1

I have a video clip that has a frame rate of 25 fps (MJPEG compression) and an audio clip with a sample rate of 48kHz. Both of them play for the same duration - 27 seconds.

Is there any standard way to sync the two signals of different sampling rates if I wish to write them to file?

If this is not doable cleanly in MATLAB, I am happy with a some software tool on Linux or MacOS that can do this syncing.

E.g. the VideoFileWriter object can take both an audio sample and a video frame at a single step, however I have about 1917 audio samples corresponding to a single video frame.

Some details:

I have read in the audio signal using [signal, fs] = audioread(filename). signal is a 1336321 x 1 array.

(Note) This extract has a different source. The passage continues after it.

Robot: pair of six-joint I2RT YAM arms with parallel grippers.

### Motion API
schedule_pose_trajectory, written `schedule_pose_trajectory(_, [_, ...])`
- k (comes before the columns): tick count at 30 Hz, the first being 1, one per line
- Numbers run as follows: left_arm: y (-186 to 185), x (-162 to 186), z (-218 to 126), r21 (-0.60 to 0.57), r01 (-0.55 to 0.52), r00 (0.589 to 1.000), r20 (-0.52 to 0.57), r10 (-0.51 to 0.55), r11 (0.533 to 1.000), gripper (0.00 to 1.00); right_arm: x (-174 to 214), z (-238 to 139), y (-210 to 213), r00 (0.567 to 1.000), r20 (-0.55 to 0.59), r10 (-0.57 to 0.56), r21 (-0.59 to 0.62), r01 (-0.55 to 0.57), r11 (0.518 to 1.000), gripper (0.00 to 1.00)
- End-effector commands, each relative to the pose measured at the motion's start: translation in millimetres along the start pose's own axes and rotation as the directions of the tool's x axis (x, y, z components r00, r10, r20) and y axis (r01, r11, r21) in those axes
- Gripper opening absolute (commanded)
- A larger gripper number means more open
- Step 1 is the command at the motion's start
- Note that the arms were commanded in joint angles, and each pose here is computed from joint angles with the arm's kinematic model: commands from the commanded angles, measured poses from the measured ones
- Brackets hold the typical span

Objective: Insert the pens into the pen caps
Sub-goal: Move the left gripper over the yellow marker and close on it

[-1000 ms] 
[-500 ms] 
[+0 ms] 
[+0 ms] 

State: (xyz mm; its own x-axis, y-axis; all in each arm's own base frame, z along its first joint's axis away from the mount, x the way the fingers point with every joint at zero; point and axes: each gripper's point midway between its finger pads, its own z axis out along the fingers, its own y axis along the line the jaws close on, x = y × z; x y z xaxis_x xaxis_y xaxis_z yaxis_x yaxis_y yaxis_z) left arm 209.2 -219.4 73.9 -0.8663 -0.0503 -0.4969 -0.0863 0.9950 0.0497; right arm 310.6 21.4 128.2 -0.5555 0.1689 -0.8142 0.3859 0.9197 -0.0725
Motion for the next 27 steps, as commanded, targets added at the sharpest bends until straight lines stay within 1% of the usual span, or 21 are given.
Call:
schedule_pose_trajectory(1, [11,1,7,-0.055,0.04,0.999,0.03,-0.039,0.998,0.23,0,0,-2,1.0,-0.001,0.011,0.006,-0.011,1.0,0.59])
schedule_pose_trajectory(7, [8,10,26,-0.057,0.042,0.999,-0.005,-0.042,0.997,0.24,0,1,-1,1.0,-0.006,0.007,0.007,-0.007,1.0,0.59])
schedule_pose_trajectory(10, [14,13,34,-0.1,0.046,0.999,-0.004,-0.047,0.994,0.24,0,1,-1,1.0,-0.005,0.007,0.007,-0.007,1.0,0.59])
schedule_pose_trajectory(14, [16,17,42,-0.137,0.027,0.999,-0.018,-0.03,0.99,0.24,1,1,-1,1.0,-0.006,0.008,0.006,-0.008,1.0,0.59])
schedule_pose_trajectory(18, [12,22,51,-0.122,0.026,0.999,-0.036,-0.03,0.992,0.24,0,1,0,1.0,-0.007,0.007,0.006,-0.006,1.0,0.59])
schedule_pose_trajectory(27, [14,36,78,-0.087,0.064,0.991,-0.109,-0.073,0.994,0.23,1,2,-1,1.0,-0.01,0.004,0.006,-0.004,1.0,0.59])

All the 697 frames in the video are saved as a cell array of RGB images.

AruniRC
  • 170
  • 1
  • 8
  • Welcome to SE.DSP. What do you mean by "write them to file"? – Laurent Duval Aug 12 '16 at 16:32
  • 1
    Maybe duplicate every frame 1917 times, and feed that to VideoFileWriter? – MBaz Aug 12 '16 at 19:33
  • @LaurentDuval: by "write to file" I mean generate a video that has the frames as the video component and the audio file as the sound component and write this resultant file to disk. – AruniRC Aug 13 '16 at 19:50
  • I did not try to do something similar, but I suspect there are simpler ways outside Matlab. Did you check solutions like http://stackoverflow.com/questions/17013363/can-i-add-a-compressed-audio-track-to-an-mjpeg – Laurent Duval Aug 13 '16 at 19:57
  • @MBaz: and then set the frame rate of the resultant video clip to be the same as the audio clip (i.e. 48 kHz)? – AruniRC Aug 14 '16 at 09:06
  • @AruniRC, Probably, yes. – MBaz Aug 14 '16 at 16:13
  • @MBaz I ended up doing the reverse of what you suggested, because of file size issues: VideoFileWriter() allows associating multiple audio samples (1917 in this case) with a single video frame (this was glaringly missing in the MATLAB documentation). thanks for the initial idea! – AruniRC Aug 15 '16 at 00:46
  • @AruniRC I'm glad that the idea was helpful and that you solved the problem. – MBaz Aug 15 '16 at 02:05
  • The answer still seems more of a programming issue; leaving closed for now. @MBaz Do you think the solution posted in the question should be here as an answer? Would it help future readers? – Peter K. Aug 16 '16 at 11:20
  • @PeterK. I think that posting the solution as an answer instead of an edit on the question would fit our format better. It's appropriate to leave the question closed, because it's offtopic, but it could certainly be useful to people facing the same problem. – MBaz Aug 16 '16 at 22:31
  • @MBaz ok! I've reopened the question. If the op can include their solution as an answer, that'd be good! – Peter K. Aug 16 '16 at 23:09
  • @AruniRC Now that your question is re-opened, please consider adding your solution as an answer and accepting it. – MBaz Aug 17 '16 at 00:43
  • @MBaz I am still not sure why this is off topic? Does this forum deal with only the theoretical aspects of DSP and not with things like matlab functions? Because then I will shift this to SO. Following your guidelines this seemed to be a good fit. – AruniRC Aug 18 '16 at 06:33
  • @AruniRC It's subjective, and your question is IMO very close to on-topic, but to me the problem is a bit more about a programming issue than about DSP. Having said that, allow me to insist in my suggestion to turn your edit into an answer and accept it :) – MBaz Aug 18 '16 at 13:16
  • @MBaz done. Might I then request that you migrate this to SO, where programmers would find this useful? I do not have the reputation points at DSP to do this. – AruniRC Aug 19 '16 at 16:49

2 Answers2

2

Thanks to helpful comments from @MBaz, I managed to come up with a solution:

we can associate multiple audio samples with a single frame using the VideoFileWriter object. This fact and use-case is missing in the documentation.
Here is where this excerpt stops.